__About this exercise__.
For this exercise, retype each line of the material below verbatim and omit any picture.

__Entries supplied__.
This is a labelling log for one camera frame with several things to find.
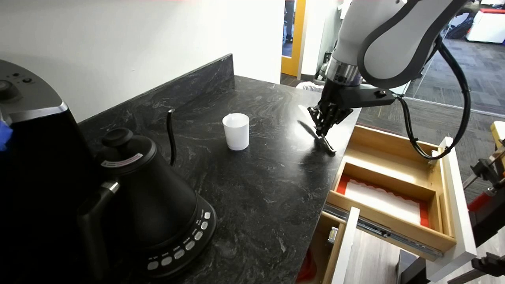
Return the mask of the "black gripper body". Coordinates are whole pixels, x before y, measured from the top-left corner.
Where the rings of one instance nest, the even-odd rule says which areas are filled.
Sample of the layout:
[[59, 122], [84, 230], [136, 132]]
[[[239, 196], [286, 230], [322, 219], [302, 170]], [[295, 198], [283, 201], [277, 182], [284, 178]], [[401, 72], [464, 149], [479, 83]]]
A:
[[327, 80], [319, 102], [310, 107], [310, 114], [316, 122], [340, 122], [354, 107], [387, 105], [395, 99], [396, 95], [392, 89], [370, 83], [341, 84]]

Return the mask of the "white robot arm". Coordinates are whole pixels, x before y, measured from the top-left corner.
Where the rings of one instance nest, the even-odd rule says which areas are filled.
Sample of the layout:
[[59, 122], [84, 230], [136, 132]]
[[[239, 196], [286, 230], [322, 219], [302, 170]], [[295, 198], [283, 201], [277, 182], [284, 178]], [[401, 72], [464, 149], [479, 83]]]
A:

__Exercise response__.
This is a labelling log for one camera frame with several things to find.
Return the mask of the "black gripper body". Coordinates are whole pixels, x before y, measured from the top-left corner.
Where the rings of one instance nest, the even-odd rule says which areas are filled.
Sample of the layout:
[[59, 122], [84, 230], [136, 132]]
[[[239, 196], [286, 230], [322, 219], [302, 170]], [[295, 198], [283, 201], [277, 182], [284, 178]], [[401, 72], [464, 149], [479, 83]]]
A:
[[327, 80], [319, 102], [310, 107], [310, 114], [316, 122], [340, 122], [354, 107], [387, 105], [395, 99], [396, 95], [392, 89], [370, 83], [341, 84]]

Return the mask of the "white robot arm". Coordinates are whole pixels, x before y, measured from the top-left corner.
Where the rings of one instance nest, the even-odd rule says which areas are filled.
Sample of the layout:
[[59, 122], [84, 230], [136, 132]]
[[[239, 196], [286, 230], [322, 219], [302, 170]], [[295, 198], [283, 201], [277, 182], [284, 178]], [[401, 72], [464, 149], [479, 83]]]
A:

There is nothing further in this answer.